3. 首任委員會主席的高開賢稱,利害關係人在會上不可發表意見。但黃顯輝提醒,根據《議事規則》第34條3款,有利益衝突的議員亦有應要求提交資料和作出說明的權利。區錦新問,《議事規則》第19條4款規定委員會討論議員喪失資格問題時,相關議員具有辯護權,但無提到討論中止職務時有否?立法會法律顧問說明指,中止職務的討論無規定相關辯護權,但辯護權是人的基本權利,若容許利害關係人辯護也不會令會議出現很大偏差。
4. 高天賜質疑,為何立法會主席無選擇使用《議事規則》第30條?立法會應有主動權決定按照第27條(刑事程序的許可)交大會,或第30條(出庭的許可)交執行委員會決定。

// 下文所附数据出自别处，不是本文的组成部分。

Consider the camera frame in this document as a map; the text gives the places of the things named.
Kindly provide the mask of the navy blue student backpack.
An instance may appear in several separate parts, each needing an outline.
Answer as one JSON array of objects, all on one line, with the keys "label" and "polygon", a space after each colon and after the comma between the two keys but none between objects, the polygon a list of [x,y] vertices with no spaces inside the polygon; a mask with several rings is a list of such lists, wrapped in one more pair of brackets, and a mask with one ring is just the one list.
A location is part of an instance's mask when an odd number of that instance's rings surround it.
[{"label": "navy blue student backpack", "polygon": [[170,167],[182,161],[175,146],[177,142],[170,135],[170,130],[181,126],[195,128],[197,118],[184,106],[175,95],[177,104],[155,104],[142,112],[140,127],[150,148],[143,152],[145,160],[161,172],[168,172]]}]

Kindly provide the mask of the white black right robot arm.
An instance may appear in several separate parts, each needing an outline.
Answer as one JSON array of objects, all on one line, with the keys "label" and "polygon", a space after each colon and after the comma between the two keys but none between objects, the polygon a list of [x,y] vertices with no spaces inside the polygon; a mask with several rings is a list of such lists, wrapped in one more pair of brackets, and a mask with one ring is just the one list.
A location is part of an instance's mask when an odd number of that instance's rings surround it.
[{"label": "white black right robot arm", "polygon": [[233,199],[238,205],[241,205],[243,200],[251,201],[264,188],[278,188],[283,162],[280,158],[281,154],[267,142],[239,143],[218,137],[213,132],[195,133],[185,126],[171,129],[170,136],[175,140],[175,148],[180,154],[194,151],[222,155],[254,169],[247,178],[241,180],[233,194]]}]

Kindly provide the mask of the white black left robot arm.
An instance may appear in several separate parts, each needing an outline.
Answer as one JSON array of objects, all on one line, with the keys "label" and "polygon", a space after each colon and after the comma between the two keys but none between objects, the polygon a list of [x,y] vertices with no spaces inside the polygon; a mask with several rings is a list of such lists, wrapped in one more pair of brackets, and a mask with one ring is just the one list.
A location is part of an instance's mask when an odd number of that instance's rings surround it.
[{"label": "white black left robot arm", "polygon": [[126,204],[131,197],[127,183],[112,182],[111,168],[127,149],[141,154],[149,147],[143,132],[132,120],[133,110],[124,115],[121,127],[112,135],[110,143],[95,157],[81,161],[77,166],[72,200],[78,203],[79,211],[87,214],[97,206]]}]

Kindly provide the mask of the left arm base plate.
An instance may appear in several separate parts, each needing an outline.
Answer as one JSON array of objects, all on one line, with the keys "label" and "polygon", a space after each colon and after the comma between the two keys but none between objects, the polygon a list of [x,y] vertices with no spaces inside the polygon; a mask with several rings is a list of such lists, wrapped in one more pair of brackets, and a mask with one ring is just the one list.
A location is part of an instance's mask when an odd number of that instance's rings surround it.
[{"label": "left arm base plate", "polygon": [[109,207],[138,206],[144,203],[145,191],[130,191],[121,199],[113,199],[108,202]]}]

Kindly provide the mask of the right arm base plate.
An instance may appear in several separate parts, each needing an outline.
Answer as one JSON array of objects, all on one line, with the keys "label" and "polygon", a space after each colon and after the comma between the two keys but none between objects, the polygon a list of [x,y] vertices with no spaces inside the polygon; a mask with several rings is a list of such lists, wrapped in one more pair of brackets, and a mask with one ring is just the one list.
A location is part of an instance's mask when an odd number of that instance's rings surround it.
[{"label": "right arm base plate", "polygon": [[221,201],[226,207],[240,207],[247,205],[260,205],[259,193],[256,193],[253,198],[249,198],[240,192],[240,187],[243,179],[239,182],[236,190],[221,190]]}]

黃顯輝完全不認同高天賜的觀點,第27條1款即在「已作出控訴批示,但無展開預審」符合和適用於我的個案。高開賢亦稱,法院來信是指第27條,第30條是關於出庭方面,兩者有所不同。法律顧問說明指,第27條規範已控訴情況、第30條則處於前於控訴的預審階段,兩者各有不同適用範圍,即使法院有否載明運用哪一條,立法會也應該懂得判斷而無空間自行選用。而我在早上致大會主席及全體委員的信件則提出,我被控訴時並不是議員,質疑是否仍適用於第27條——「議員在特區內被提起刑事程序……」?
5. 區錦新再問,「職務中止」和「應訊許可」屬於兩個行為,是否由大會決定中止職務後,再由執行委員會決定是否許可議員應訊,如此則沒有矛盾?法律顧問回答指,若議員職務被中止,該議員將無需得立法會許可即可上庭應訊。

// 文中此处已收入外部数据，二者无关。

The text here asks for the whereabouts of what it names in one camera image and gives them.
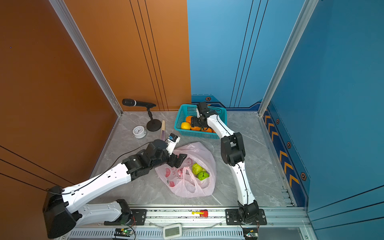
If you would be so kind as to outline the orange mandarin fruit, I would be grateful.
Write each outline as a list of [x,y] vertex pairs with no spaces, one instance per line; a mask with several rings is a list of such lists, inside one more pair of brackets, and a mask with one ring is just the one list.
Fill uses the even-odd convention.
[[213,132],[213,130],[211,128],[202,128],[201,131],[205,132],[205,133],[212,133]]

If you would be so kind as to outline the orange persimmon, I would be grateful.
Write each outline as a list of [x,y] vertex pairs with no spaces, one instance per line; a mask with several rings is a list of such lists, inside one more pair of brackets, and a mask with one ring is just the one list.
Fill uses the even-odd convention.
[[192,123],[192,116],[186,117],[186,122],[191,124]]

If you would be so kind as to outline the yellow lemon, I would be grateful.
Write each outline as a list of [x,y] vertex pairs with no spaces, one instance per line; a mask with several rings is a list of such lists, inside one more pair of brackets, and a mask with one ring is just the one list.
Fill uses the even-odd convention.
[[189,123],[189,122],[183,122],[182,124],[181,124],[181,129],[182,130],[190,130],[191,129],[191,124]]

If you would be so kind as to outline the pink plastic bag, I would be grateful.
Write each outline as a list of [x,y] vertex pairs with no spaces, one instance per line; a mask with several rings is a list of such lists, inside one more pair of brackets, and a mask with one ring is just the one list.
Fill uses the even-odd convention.
[[[212,195],[216,185],[217,168],[212,153],[200,142],[191,143],[174,150],[176,155],[187,154],[179,168],[165,164],[155,168],[158,177],[176,196],[197,198]],[[193,164],[199,164],[210,177],[200,181],[193,174]]]

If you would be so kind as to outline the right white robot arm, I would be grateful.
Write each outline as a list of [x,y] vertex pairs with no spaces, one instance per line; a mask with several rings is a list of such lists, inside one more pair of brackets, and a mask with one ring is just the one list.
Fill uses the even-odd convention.
[[237,189],[240,221],[246,225],[255,225],[259,221],[260,208],[246,174],[246,151],[242,134],[231,130],[205,102],[197,104],[196,112],[192,124],[202,129],[212,129],[221,139],[221,156],[233,174]]

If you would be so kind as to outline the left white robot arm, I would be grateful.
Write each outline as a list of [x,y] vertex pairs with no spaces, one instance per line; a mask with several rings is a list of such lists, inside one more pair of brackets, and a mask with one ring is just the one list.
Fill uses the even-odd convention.
[[178,141],[154,140],[147,148],[122,160],[102,174],[80,184],[62,188],[54,186],[47,190],[43,215],[49,239],[55,239],[70,232],[85,214],[81,207],[98,196],[147,175],[150,170],[162,165],[178,168],[187,158],[186,154],[174,154]]

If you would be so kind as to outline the teal plastic basket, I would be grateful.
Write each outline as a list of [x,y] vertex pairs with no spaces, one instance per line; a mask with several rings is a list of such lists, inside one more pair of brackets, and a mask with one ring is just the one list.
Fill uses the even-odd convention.
[[219,136],[210,128],[202,128],[197,123],[197,105],[183,104],[180,106],[174,128],[182,136],[218,140]]

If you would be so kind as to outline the white round clock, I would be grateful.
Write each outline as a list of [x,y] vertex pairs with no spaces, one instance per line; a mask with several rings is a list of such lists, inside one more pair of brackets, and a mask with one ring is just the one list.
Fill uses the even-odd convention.
[[133,129],[133,135],[136,139],[142,139],[147,135],[147,129],[143,126],[137,126]]

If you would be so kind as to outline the green pear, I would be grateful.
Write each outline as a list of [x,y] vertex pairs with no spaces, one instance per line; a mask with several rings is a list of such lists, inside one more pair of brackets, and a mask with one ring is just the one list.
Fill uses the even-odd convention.
[[205,171],[205,169],[204,169],[203,167],[201,167],[201,166],[200,166],[199,164],[197,164],[197,163],[193,164],[192,168],[193,168],[193,169],[192,169],[192,170],[193,170],[193,174],[194,174],[195,176],[198,176],[199,173]]

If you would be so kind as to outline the white digital timer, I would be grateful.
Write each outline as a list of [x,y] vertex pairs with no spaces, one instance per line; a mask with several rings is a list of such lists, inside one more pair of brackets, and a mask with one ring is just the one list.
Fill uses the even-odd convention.
[[181,238],[183,235],[183,227],[181,224],[173,224],[163,227],[163,238],[165,240]]

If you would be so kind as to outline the left green circuit board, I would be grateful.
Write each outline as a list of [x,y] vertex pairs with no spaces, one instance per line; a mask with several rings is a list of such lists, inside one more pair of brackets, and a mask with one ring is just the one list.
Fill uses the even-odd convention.
[[133,240],[135,233],[129,228],[116,228],[113,238],[117,240]]

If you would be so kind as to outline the right circuit board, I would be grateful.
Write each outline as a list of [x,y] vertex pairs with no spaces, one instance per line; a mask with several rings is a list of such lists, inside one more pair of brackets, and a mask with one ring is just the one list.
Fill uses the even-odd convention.
[[257,229],[245,228],[243,229],[243,236],[245,240],[257,240],[259,232]]

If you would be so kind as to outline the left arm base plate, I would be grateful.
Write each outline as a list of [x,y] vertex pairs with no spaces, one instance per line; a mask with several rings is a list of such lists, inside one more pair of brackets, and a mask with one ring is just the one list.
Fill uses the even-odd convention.
[[105,226],[143,226],[147,217],[146,209],[123,211],[113,222],[104,221]]

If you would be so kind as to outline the red yellow emergency switch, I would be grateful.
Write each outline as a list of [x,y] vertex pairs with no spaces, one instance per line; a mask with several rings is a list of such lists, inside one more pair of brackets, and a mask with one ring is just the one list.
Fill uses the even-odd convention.
[[201,211],[192,211],[192,215],[197,215],[201,218],[207,218],[209,216],[209,213],[207,210],[201,210]]

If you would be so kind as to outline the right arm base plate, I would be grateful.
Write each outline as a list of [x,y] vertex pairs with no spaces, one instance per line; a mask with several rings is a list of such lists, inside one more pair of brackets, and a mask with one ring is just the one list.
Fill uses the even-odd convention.
[[241,214],[240,209],[225,210],[226,223],[229,226],[235,225],[267,225],[267,217],[263,209],[259,209],[255,213]]

6. 高天賜表示,委員適宜考慮我當時被控訴的社會事件,是關於改革政府資助制度,也是為了表達社會不滿、實現公民權利,這是《基本法》規定的核心價值,立法會「係咪要去到咁盡?」況且我又不是「殺人放火」、「放炸彈」,值得中止職務嗎?區錦新指,委員應思考行為如何干犯刑事。有9,000多人投票支持的議員有責任繼續履行職務,即使不中止職務,也不代表不用承擔刑事責任,當成為議員後,連有關時效也會暫停。舉例相對2013年 的「6·30倒陳遊行」,當時在主教山上更有肢體衝突,但都沒有被控訴,令人感覺這次是「政治選擇」、「公民權利打壓」。高天賜表示,委員會意見書十分關鍵,對大會作出判斷有一定影響力。

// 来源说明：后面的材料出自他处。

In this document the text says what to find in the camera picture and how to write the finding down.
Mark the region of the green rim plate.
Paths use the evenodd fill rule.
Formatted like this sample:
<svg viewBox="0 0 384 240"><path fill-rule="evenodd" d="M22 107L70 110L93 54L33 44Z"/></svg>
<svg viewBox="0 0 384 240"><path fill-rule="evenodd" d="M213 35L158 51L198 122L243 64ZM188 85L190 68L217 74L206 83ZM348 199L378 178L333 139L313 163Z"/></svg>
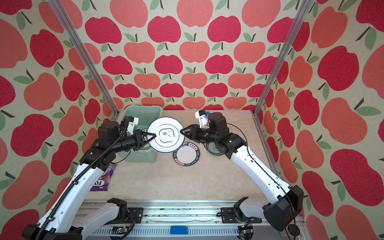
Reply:
<svg viewBox="0 0 384 240"><path fill-rule="evenodd" d="M180 148L173 152L174 161L182 167L190 167L196 164L200 156L199 147L190 142L184 142Z"/></svg>

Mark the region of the mint green plastic bin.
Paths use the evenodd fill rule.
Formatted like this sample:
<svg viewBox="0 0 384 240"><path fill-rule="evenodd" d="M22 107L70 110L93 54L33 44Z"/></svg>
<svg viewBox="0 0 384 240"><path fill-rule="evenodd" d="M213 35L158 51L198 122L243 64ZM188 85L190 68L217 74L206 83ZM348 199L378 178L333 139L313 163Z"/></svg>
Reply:
<svg viewBox="0 0 384 240"><path fill-rule="evenodd" d="M136 117L139 119L138 125L134 130L140 129L146 132L150 124L162 116L163 109L159 106L129 106L121 111L117 121L120 123L125 116ZM154 163L157 159L158 152L154 151L149 144L137 151L120 152L119 155L126 162L132 163Z"/></svg>

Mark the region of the blue floral ceramic plate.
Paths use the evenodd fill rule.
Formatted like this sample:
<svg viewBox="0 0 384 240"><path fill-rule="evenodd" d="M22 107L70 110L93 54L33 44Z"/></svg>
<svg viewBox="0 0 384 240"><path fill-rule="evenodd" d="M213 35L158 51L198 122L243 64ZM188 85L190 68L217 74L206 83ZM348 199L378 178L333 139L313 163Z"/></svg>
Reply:
<svg viewBox="0 0 384 240"><path fill-rule="evenodd" d="M223 153L221 153L215 143L204 143L205 149L214 156L222 156Z"/></svg>

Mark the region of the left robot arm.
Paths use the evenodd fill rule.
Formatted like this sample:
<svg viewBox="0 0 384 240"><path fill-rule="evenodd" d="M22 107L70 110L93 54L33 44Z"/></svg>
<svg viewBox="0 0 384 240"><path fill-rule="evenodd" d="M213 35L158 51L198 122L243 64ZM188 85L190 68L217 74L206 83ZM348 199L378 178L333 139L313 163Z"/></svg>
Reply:
<svg viewBox="0 0 384 240"><path fill-rule="evenodd" d="M55 204L35 225L27 225L22 232L25 240L84 240L95 230L108 224L128 224L126 237L136 222L127 202L112 198L100 209L87 215L77 224L75 216L92 186L107 170L117 152L137 151L156 138L156 134L140 129L129 132L134 126L132 117L121 123L109 121L98 128L98 139L80 160L75 175Z"/></svg>

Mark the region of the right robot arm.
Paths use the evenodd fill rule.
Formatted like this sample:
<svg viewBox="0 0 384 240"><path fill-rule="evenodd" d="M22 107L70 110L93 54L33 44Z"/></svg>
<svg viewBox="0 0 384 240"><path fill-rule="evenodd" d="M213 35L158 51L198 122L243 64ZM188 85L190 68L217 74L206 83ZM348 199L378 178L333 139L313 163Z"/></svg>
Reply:
<svg viewBox="0 0 384 240"><path fill-rule="evenodd" d="M286 231L294 237L299 236L300 229L296 217L302 211L303 190L280 179L260 161L247 141L230 132L229 124L222 113L201 110L196 114L200 123L190 125L180 133L197 143L214 143L220 153L250 176L267 198L265 203L248 197L237 201L234 204L236 219L240 223L248 223L251 218L264 218L277 231Z"/></svg>

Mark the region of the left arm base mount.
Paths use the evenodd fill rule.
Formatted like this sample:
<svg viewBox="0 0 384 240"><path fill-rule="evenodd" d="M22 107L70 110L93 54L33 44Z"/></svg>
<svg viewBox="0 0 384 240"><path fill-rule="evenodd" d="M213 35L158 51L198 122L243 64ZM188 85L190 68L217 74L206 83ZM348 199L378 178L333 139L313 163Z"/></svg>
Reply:
<svg viewBox="0 0 384 240"><path fill-rule="evenodd" d="M105 225L130 224L133 222L140 224L143 218L143 210L143 208L127 208L127 214L124 214L124 217L118 216L116 219L105 223Z"/></svg>

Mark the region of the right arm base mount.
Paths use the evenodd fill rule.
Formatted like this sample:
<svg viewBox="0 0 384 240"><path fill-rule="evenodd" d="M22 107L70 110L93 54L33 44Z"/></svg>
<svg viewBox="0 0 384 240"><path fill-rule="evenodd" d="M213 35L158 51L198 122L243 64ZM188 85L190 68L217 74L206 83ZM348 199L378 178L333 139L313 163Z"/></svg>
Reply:
<svg viewBox="0 0 384 240"><path fill-rule="evenodd" d="M263 222L260 218L246 217L239 208L221 208L216 216L222 219L223 224L261 224Z"/></svg>

7. 委員會希望聽取我的看法。我提到過去一星期受案件影響,但適逢施政報告辯論,自己仍堅持以履行議員職務、做好審議監督為優先,期望令委員明白議員職務於我而言的重要性。我又表示明白委員會不得討論案件內容,亦不應帶有任何政治色彩,除了提出上述關於適用《議事規則》第27或30條的質疑,我強調職務中止的程序和規定,反映了維護立法會獨立和尊嚴的原始精神,這可以解釋為何現行法律不許可法院隨意審訊一名仍帶有職務的立法議員。
8. 我引用2008年立法會修改《議員章程》時的理由陳述明確指出:「豁免權制度代表一系列維護議員相對於政府的獨立性的理據,尤其是議員監察政府工作的權限,而並不代表議員享有一項可脫離法律、脫離公義的特權。議會豁免權一直以來都是傳統維護立法機關的方法。因此在澳門特別行政區,議員不得放棄其豁免權,而立法會也不得取消有關豁免權。」因此,世界各地的文明社會裡,必然充分保障議員能自由及公開行使其政治職位的職務。基於維護立法會的獨立和尊嚴,及保障不只有我的全體議員自由及公開地履行職責,全體議員應作出不中止我的議員職務的決定。
9. 高開賢回說,豁免權保障了議員的工作,但不表示可以豁免法律責任。我補充指,《議員章程》在2008年修改時的主軸是關於職務中止,涉及第15和27條等,也加入了第27-A條,因此理由陳述所強調的豁免權制度,正是反映了當議員履行職務期間,暫時免受行政部門、司法程序干涉的重要性,但不再是議員時當然仍須接受司法審訊,法律責任不變。
10. 法律顧問補充指,根據《議員章程》第45條之後在大會就「是否中止議員職務」進行的不記名投票,可令議員更自由地作出決定,因此對「委員會意見書應否有太強烈的意見傾向」存有疑問,原則上希望令大會更有思想自由而不受委員會的傾向指標所影響。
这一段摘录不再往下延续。